Retype each record below word for word, pictures excluded.

(Record excerpts begins)

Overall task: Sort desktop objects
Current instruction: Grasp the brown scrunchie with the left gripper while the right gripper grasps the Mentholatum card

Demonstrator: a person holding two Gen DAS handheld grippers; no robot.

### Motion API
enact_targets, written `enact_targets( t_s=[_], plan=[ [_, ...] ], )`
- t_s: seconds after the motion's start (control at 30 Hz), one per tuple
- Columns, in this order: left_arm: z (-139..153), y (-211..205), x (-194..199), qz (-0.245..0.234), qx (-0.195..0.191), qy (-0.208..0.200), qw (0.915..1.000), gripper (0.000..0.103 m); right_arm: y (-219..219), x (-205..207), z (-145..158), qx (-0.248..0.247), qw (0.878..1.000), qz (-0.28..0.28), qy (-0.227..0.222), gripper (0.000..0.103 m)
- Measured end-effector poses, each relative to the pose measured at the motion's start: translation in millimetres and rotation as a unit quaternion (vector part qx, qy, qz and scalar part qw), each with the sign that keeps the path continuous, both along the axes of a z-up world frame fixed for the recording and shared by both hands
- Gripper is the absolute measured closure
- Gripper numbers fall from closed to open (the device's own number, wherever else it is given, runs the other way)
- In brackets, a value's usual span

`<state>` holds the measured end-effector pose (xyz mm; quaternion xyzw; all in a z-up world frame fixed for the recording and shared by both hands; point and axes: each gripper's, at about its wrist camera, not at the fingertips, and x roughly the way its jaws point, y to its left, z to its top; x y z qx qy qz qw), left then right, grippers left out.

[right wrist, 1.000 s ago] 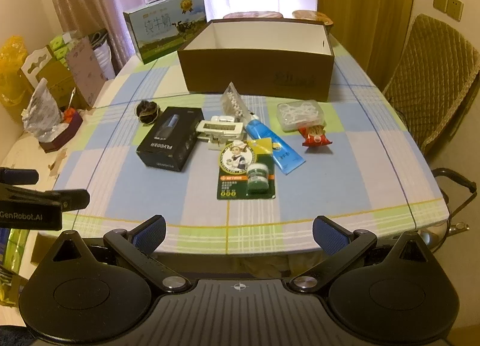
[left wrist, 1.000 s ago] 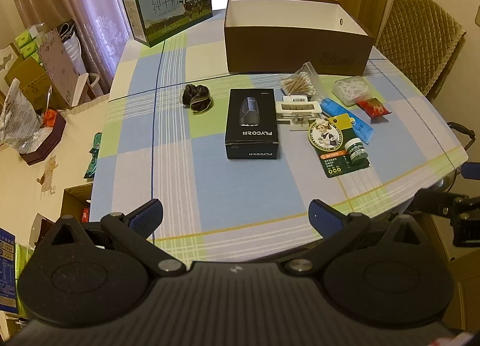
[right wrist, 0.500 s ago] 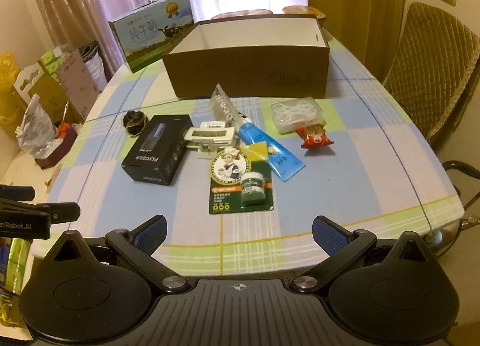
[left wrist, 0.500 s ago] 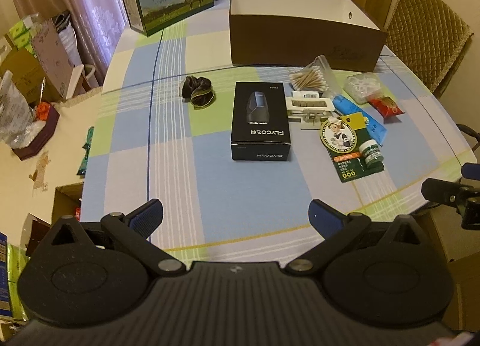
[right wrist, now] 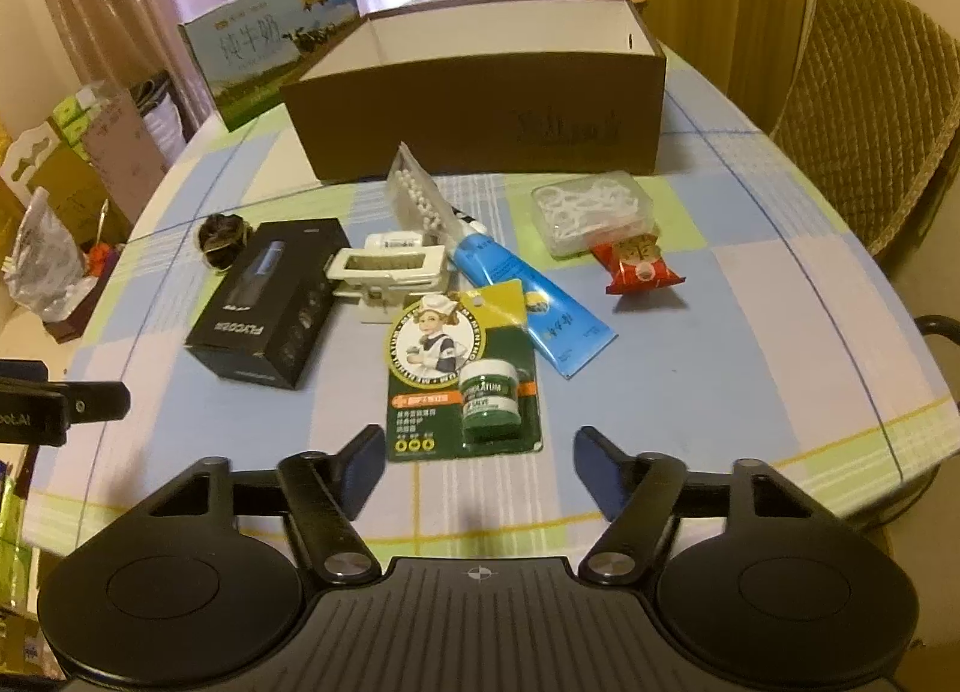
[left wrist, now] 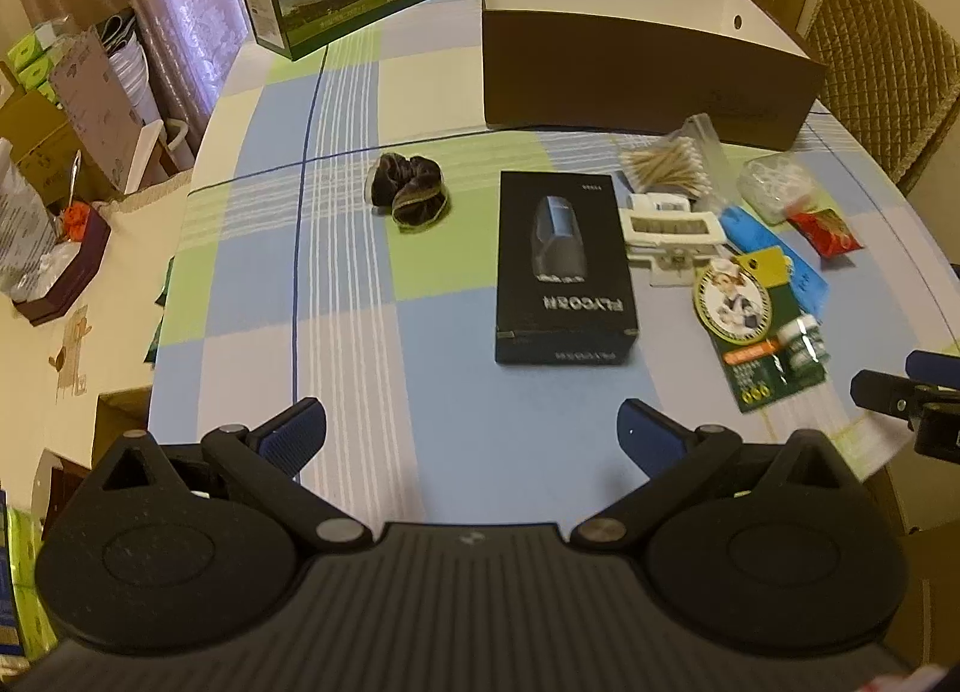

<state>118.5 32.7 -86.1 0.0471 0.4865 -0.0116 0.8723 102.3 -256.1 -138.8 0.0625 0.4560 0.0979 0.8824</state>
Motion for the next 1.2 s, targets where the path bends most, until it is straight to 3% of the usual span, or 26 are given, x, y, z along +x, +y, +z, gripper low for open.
enact_targets(
  t_s=[0.77, 0.87, 1.2],
  plan=[
    [-31, 35, 87, -0.042, 0.019, 0.014, 0.9988, 0.001, 18, 66, -55, -0.039, 0.998, -0.005, 0.058, 0.073],
    [-34, 42, 101, -0.045, 0.027, 0.014, 0.9985, 0.002, 23, 67, -53, -0.053, 0.997, 0.001, 0.051, 0.073],
    [-41, 56, 145, -0.077, 0.035, -0.001, 0.9964, 0.01, 11, 78, -22, -0.029, 0.998, -0.042, 0.023, 0.074]
  ],
)
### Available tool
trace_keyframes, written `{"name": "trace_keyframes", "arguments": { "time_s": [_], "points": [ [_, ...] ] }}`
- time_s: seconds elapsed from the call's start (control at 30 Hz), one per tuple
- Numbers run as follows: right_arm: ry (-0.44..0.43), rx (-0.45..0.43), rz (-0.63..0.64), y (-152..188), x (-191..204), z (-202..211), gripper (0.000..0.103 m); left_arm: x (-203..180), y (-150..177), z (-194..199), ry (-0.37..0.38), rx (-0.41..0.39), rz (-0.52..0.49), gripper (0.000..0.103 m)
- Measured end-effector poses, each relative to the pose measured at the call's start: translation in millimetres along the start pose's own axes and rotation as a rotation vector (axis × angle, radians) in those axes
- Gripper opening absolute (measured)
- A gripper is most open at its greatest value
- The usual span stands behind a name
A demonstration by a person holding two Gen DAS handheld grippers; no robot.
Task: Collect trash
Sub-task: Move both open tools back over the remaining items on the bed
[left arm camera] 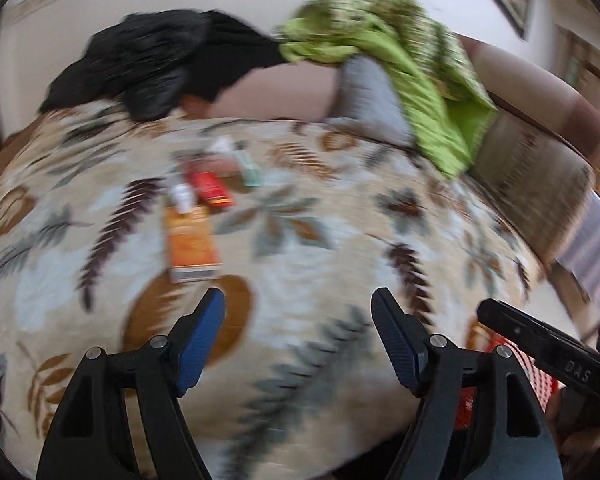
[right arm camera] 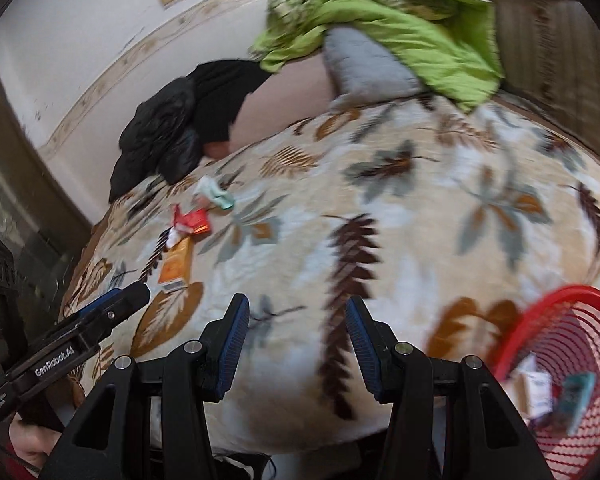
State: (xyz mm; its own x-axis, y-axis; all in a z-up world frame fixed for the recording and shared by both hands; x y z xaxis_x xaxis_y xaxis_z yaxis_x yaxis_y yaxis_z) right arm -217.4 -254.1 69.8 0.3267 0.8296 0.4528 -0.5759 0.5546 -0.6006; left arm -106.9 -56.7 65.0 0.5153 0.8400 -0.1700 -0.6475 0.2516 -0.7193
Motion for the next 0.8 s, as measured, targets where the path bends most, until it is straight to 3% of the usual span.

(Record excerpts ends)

Task answer —
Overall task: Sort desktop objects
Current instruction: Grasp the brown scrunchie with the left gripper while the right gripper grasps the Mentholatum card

Demonstrator: a person holding two Gen DAS handheld grippers; no robot.

### Motion API
enact_targets, written `enact_targets( t_s=[_], plan=[ [_, ...] ], )`
- t_s: seconds after the motion's start (control at 30 Hz), one per tuple
- Columns, in this order: left_arm: z (-139..153), y (-211..205), x (-194..199), qz (-0.245..0.234), qx (-0.195..0.191), qy (-0.208..0.200), qw (0.915..1.000), gripper (0.000..0.103 m); right_arm: y (-219..219), x (-205..207), z (-145..158), qx (-0.248..0.247), qw (0.878..1.000), qz (-0.28..0.28), qy (-0.227..0.222), gripper (0.000..0.103 m)
- Measured end-effector poses, each relative to the pose measured at the motion's start: translation in millimetres and rotation as a unit quaternion (vector part qx, qy, qz and scalar part qw), each with the sign that keeps the path continuous, both along the axes of a z-up world frame fixed for the recording and shared by both hands
- Gripper is the absolute measured closure
- Gripper numbers fall from closed to open (the device's own number, wherever else it is given, runs the other way)
- In brackets, a value's usual span

`<state>` holds the measured end-effector pose (xyz mm; quaternion xyzw; all in a z-up world frame fixed for the recording and shared by both hands; point and axes: each gripper's, at about its wrist camera, not at the fingertips, and x roughly the way its jaws point, y to its left, z to its top; x y z qx qy qz qw), left then right, grippers left out.

[right wrist, 1.000 s ago] 
[left wrist, 1.000 s ago] 
[right wrist, 0.500 s ago] 
[left wrist, 0.500 s ago] 
[right wrist, now] 
[left wrist, now] 

<state>118.5 32.7 -86.1 0.0471 0.4865 -0.0116 0.8723 102.3 -256.1 -138.8 0.0625 0.4560 0.0979 0.8824</state>
Motion for the next 1.2 s, targets where the path bends most, until it is straight to 3% of the usual span, or 26 are given, x, y, z along +x, +y, +z, gripper low for open.
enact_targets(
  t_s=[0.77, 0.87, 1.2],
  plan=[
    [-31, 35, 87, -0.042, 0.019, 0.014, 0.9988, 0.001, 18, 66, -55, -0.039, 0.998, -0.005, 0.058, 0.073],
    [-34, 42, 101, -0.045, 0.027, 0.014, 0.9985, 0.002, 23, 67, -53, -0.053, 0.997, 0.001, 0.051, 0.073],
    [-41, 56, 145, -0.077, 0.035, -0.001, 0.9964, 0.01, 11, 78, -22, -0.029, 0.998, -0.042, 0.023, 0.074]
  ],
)
### Available tool
trace_keyframes, written `{"name": "trace_keyframes", "arguments": { "time_s": [_], "points": [ [_, ...] ] }}`
- time_s: seconds elapsed from the call's start (control at 30 Hz), one per tuple
- Numbers run as follows: right_arm: ry (-0.44..0.43), rx (-0.45..0.43), rz (-0.63..0.64), y (-152..188), x (-191..204), z (-202..211), gripper (0.000..0.103 m); left_arm: x (-203..180), y (-150..177), z (-194..199), ry (-0.37..0.38), rx (-0.41..0.39), rz (-0.52..0.49), gripper (0.000..0.103 m)
- Measured end-effector poses, each relative to the pose measured at the call's start: translation in millimetres along the start pose's own axes and rotation as a rotation vector (axis × angle, radians) in those axes
- Gripper opening absolute (measured)
- A gripper is most open at its greatest value
- The usual span stands behind a name
A demonstration by a person holding two Gen DAS handheld grippers; no robot.
Task: Collect trash
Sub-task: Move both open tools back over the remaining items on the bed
[left arm camera] 
[right arm camera] 
State: (xyz mm; its own x-axis, y-axis; all in a z-up world frame fixed for the recording and shared by both hands; x y z xaxis_x xaxis_y xaxis_z yaxis_x yaxis_y yaxis_z) right arm -217.4 -254.1 69.8 0.3267 0.8296 0.4528 -0.5759 0.5546 -0.6006; left arm -106.9 -56.7 65.0 0.5153 0.8400 -0.1700 -0.6475 0.2516 -0.7193
Motion for the next 0.8 s, as measured, targets where the path bends most, until it is straight to 3% of the usual span.

Work on this exercise has been finished.